There’s a new article @ O’Reilly OnLamp.com — “search engine showdown” — that compares search engines for site. Here’s short excerpt to get the general idea of what they are all about:

iSearch has an excellent range of options for the needs of nearly any site, yet the core functions are encrypted and highly unchangeable. Also, in testing, the spider would trap itself in a loop or unreachable page every 20 minutes or so, making a cron-based update most unreliable.


MnogoSearch is quite powerful and versatile, but unlike most of its PHP-minded competitors, it must be compiled before usage and has the most substantial learning curve. It is immediately compatible with every major database, including SQLite, and comes with front ends for PHP, C, and Perl. There is a command-line interface to perform all maintenance and indexing; once you have configured it correctly, it is also useful for automation. It has a wide variety of features, including searches of your site, FTP archive searches, news article and newspaper searches, and more.

PHPDig uses a MySQL database, building a glossary with words from the pages you index. The search result displays the pages ranked by keyword density. Though PHPDig’s fame and clean code would suggest otherwise, this search engine is far from being one of the best available. The indexing speed is quite slow, especially in comparison with MnogoSearch or RiSearch. It’s overflowing with features and plugins for any format of data and has built-in index scheduling routines.

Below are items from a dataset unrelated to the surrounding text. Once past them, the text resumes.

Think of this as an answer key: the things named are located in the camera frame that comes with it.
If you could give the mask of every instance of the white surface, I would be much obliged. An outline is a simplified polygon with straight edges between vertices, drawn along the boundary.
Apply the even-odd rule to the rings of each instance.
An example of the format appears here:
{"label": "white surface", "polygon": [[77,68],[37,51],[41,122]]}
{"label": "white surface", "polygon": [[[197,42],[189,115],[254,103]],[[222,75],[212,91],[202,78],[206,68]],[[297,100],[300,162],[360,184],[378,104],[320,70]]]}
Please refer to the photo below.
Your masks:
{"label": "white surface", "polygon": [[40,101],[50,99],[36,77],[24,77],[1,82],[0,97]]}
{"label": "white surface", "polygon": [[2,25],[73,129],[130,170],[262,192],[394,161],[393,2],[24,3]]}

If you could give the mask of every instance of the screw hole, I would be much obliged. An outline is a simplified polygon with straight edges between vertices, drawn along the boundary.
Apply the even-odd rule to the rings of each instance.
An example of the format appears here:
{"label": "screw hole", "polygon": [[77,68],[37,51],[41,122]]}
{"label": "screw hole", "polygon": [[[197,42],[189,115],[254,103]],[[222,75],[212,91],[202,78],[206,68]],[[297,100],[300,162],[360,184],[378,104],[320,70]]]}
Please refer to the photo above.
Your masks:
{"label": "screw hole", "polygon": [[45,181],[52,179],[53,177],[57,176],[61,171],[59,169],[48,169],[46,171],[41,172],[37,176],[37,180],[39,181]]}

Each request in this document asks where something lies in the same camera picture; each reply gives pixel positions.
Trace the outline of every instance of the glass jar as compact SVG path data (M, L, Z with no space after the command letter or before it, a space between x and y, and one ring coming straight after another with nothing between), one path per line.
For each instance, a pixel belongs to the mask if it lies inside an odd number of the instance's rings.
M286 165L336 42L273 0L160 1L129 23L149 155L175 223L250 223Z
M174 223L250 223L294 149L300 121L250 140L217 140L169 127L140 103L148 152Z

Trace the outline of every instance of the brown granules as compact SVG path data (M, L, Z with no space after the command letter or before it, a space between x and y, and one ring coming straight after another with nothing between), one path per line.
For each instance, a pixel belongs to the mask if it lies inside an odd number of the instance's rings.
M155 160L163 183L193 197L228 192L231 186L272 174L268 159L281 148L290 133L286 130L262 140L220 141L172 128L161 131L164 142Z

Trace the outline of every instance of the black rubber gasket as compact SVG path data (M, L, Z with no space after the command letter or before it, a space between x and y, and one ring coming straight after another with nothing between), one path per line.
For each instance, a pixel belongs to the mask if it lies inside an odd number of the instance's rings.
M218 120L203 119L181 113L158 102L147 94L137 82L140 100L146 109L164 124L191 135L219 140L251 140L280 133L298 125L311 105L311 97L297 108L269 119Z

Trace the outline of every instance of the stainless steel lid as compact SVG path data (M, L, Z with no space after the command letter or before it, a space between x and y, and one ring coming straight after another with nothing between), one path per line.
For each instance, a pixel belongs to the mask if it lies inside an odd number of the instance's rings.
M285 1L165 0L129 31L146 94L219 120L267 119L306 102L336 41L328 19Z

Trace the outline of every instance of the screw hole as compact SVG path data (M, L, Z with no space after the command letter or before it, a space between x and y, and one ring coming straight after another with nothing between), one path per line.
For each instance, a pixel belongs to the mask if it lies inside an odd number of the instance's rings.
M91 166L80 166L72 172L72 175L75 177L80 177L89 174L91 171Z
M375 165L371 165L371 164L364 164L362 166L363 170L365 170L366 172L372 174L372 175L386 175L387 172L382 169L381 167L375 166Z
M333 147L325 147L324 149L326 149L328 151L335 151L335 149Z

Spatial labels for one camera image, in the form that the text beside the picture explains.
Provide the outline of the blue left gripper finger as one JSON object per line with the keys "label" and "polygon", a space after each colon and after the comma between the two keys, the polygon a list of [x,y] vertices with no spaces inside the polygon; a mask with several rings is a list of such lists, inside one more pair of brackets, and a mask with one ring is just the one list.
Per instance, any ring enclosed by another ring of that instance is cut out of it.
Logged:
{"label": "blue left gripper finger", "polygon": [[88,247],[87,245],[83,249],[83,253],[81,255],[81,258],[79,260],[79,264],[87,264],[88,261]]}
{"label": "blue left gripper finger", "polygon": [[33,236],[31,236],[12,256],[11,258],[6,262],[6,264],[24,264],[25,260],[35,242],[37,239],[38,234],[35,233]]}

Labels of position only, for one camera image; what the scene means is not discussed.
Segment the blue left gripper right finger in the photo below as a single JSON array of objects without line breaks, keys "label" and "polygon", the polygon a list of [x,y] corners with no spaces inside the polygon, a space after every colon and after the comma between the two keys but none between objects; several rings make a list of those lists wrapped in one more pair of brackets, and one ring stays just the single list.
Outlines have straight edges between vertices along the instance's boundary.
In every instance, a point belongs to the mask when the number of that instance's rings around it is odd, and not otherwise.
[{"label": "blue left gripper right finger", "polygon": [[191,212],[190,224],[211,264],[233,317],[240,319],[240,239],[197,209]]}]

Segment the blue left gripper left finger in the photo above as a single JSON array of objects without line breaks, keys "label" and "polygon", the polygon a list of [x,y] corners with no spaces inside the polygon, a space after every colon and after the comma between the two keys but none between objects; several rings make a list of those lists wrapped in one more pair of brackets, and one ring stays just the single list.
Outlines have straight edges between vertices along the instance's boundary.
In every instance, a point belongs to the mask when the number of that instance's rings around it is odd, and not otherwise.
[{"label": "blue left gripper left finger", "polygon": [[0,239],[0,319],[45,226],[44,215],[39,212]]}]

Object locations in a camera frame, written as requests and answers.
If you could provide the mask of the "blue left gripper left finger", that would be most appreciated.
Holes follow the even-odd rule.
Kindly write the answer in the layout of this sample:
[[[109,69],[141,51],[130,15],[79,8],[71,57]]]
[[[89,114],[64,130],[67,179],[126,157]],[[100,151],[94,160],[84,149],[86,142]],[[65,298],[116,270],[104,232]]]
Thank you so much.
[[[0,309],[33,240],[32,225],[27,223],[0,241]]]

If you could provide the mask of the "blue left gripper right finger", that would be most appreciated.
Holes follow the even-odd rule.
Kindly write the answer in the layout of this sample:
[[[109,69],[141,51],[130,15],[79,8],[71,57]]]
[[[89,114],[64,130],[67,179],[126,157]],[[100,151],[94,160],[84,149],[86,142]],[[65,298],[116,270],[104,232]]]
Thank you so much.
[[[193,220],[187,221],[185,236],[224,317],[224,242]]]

RiSearch is powerful and has a very fast search script, designed to work with hundreds of megabytes of text data. It does not use libraries or databases but is Perl code with PHP front ends. RiSearch is surprisingly fast to search for a file-based storage back end. However, this affects the search result relevancy, which is poorer than other options. It is therefore better for finding unique phrases, like names of species, than for searching concepts.

Sphider is PHP code that uses MySQL for indexing pages. It works for sites up to 20,000 pages. It also works great as a tool for site analysis, such as finding broken links and gathering statistics about the site. It has an efficient back end and search algorithm, but its crawling methods function poorly.

TSEP causes a long delay when executing the crawler if the data to index is extensive. This was a problem on one server with time-out/keep-alive of 8/15, though adding ignore_user_abort() to the top of indexer.php bypasses it.

My personal experience with PHPDig was totally positive, it shows really fast indexing. But today I’d better stick with Lucene and Zend_Search_Lucene and advice you so.